Agreed, but that wasn't always the case for Larian. Divine Divinity had proper pacing, though obviously an old and low budget game with far lower production quality. Those particualar issue only started with Divinity Original Sin and it's sequal.

I think you just missed the biggest flaw though. The MC should be meaningfully and uniquely tied into the story. There must be a reason why YOU go out and try fix things, and why your companions look to you as the leader and defer to your descisions. And you only have to look at the classics with good and memorable stories to see that in use. BG1, BG2, DA1 (sort of), DA2, ME123, PS:T, NWN2 MotB, all had that and it's why their stories worked so well without ever feeling contrived. The origin character mechanic completely undermines that. It reduces "tav's" role to a subset of an origin character, and an irrelevant part of the story.
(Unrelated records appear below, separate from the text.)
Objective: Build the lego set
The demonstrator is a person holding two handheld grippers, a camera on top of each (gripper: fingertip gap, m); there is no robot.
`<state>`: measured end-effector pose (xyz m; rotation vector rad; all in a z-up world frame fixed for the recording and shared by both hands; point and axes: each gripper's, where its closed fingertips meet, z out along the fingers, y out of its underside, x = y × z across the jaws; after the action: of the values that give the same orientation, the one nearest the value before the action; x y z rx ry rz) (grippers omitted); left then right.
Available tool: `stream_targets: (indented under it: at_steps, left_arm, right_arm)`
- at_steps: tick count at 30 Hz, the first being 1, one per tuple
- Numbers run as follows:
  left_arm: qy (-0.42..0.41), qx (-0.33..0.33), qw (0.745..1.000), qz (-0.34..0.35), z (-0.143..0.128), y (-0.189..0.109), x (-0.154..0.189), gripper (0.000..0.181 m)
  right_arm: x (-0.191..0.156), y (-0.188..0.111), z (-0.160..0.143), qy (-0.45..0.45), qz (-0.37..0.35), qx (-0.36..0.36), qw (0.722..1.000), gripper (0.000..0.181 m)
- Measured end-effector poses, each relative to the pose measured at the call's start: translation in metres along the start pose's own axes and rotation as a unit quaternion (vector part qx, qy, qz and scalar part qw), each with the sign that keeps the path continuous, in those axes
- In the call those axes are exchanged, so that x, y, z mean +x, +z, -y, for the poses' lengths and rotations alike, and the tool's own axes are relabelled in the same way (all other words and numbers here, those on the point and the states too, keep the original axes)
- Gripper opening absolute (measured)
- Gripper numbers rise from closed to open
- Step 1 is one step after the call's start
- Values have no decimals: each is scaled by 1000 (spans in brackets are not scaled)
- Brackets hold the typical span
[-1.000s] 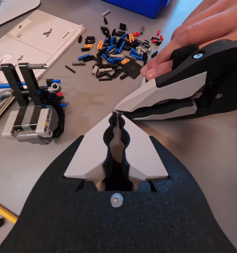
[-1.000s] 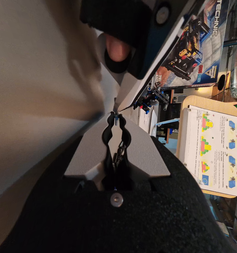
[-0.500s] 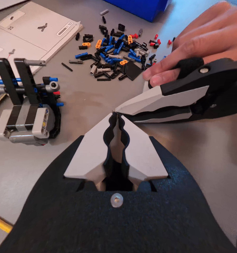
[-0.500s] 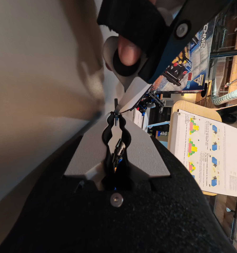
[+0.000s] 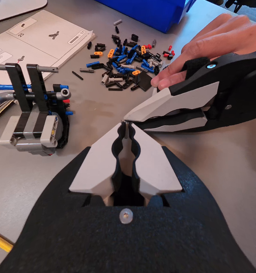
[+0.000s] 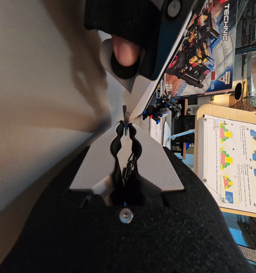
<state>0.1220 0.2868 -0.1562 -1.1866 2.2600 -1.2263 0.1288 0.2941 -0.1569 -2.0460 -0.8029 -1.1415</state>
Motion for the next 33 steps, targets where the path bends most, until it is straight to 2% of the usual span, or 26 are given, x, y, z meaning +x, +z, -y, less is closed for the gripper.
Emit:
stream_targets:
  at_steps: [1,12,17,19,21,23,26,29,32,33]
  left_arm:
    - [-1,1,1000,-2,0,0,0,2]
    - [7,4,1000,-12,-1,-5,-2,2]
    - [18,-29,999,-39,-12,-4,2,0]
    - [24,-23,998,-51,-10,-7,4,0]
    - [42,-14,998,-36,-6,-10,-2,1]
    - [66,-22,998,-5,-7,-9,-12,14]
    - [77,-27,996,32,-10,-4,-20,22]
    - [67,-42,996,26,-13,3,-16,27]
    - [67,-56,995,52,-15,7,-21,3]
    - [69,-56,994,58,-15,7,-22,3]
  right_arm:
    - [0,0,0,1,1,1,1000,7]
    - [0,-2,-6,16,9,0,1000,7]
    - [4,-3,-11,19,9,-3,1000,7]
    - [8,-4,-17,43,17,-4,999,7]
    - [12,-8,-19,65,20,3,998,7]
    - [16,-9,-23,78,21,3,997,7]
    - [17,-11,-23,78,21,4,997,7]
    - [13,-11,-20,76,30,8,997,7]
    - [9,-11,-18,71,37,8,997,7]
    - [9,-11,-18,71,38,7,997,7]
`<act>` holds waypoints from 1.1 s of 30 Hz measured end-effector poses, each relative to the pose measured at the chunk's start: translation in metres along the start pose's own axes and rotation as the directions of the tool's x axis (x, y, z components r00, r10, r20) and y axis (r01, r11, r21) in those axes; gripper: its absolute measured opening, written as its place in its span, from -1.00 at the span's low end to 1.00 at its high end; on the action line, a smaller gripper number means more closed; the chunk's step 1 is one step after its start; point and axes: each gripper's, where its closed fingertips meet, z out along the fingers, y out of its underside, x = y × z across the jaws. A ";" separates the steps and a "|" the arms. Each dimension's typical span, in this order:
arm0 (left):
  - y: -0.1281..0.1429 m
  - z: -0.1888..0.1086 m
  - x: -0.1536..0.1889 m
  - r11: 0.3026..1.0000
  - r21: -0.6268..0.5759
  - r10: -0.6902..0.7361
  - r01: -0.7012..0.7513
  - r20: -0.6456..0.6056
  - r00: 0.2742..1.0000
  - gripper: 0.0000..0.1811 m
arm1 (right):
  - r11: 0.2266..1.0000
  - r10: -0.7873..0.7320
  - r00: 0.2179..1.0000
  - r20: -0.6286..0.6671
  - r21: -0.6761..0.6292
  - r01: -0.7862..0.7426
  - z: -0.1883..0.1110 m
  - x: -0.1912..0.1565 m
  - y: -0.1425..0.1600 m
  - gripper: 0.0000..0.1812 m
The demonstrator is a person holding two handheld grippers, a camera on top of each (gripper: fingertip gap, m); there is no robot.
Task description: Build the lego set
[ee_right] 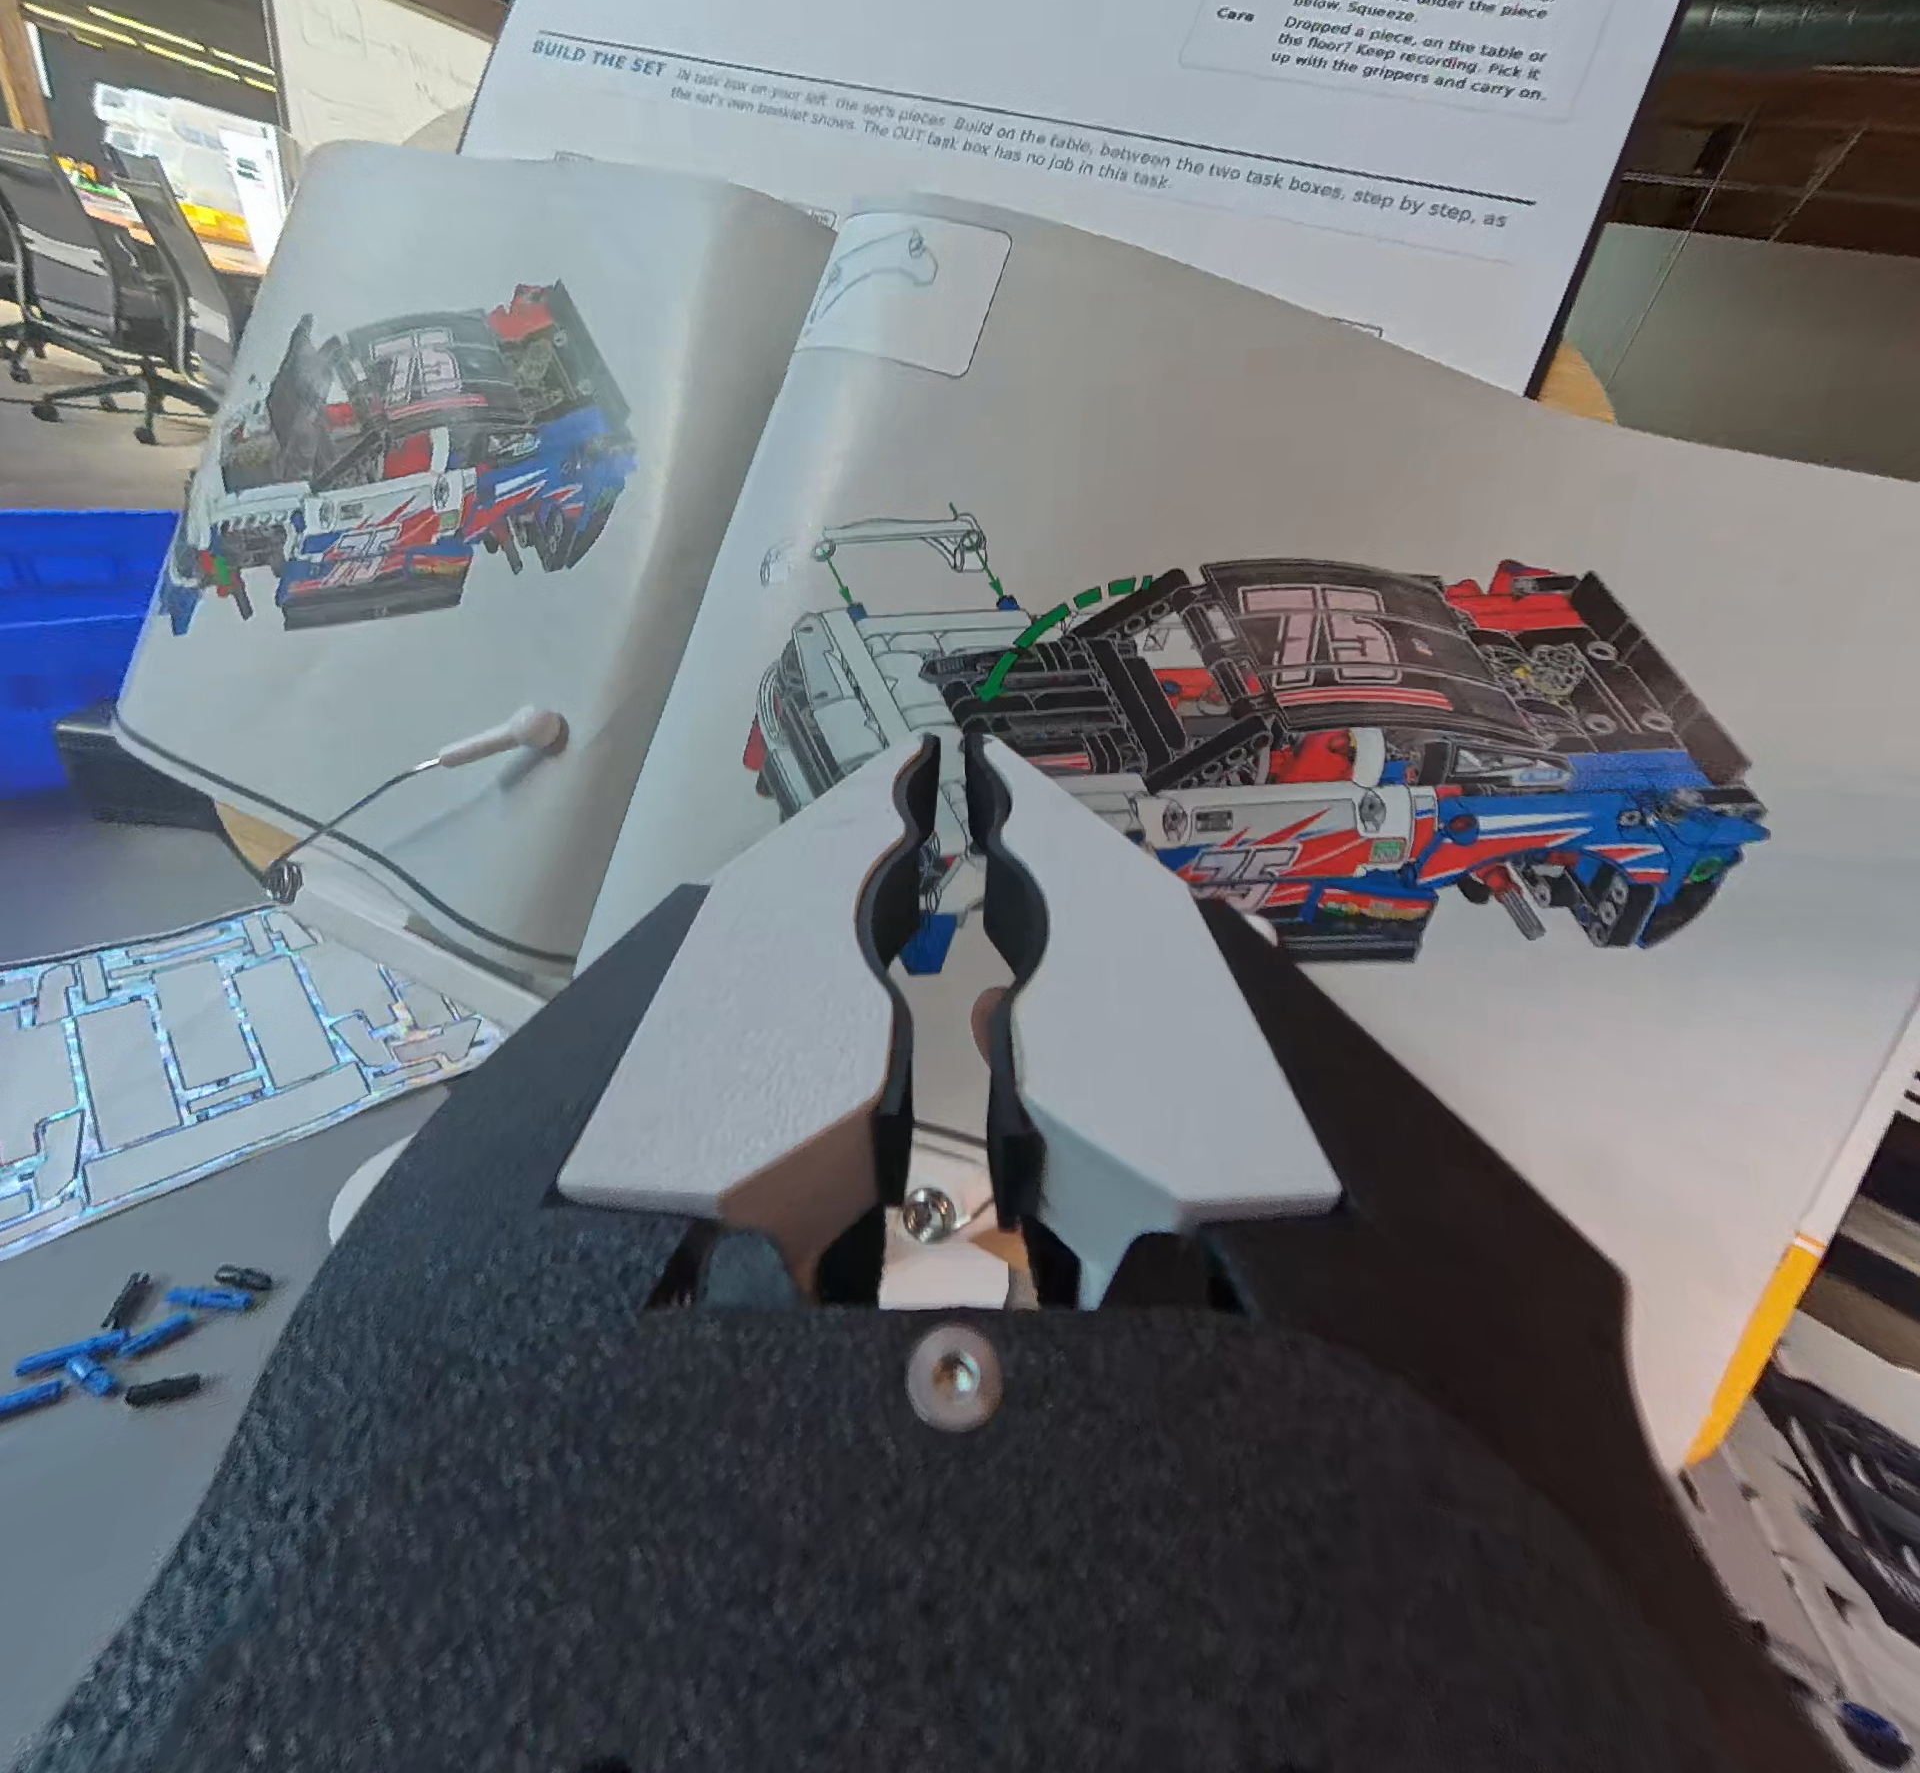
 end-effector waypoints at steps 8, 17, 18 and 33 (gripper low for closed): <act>0.003 0.002 0.001 1.000 -0.012 0.012 -0.012 -0.001 1.000 -0.68 | 0.998 -0.041 0.999 0.016 -0.056 0.041 -0.034 0.008 0.052 -0.88; 0.003 0.001 -0.010 1.000 -0.013 0.011 -0.011 0.042 0.999 -0.71 | 0.999 -0.031 0.999 0.028 -0.010 0.031 -0.024 0.004 0.035 -0.80; 0.003 0.001 -0.010 1.000 -0.013 0.011 -0.010 0.044 0.999 -0.71 | 0.999 -0.031 0.999 0.030 -0.009 0.031 -0.023 0.003 0.033 -0.81; 0.010 0.005 0.002 0.995 -0.060 0.080 -0.079 0.005 0.997 -0.68 | 0.971 0.022 0.775 0.631 -0.197 0.133 -0.237 -0.131 0.058 -0.89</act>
Oh no, I mean, I have other criticisms of how Larian does things that I didn't mention here, and the Origins system they use is one of them. They contort the plot to fit with their "Any one of these origins characters could feel like the MAIN character!" philosophy and it's all for naught, because they KNOW the stats and they KNOW the overwhelming majority of people go for custom characters. And you are right - it actually makes a generic "custom character" feel less involved in the plotline than their origin characters. I actually found this to be worse in BG3 than in any other game so far, at least on my first playthrough - because I played as a generic wizard, and then watched as the game treated Gale more like he was the MC wizard than I was. It is actually almost absurd how much the game seems to say "Shut up, the REAL wizard is talking" to a MC wizard when Gale is around. That being said, I think in BG3 the "Dark Urge" customizable option is actually intended to be the "canon" main character playthrough, and that one actually does nail you to the plot more than a generic character does.

But you're right - I am only familiar with Larian from DOS1 onwards; I never played the older games. I was considering doing so out of historical interest at some point.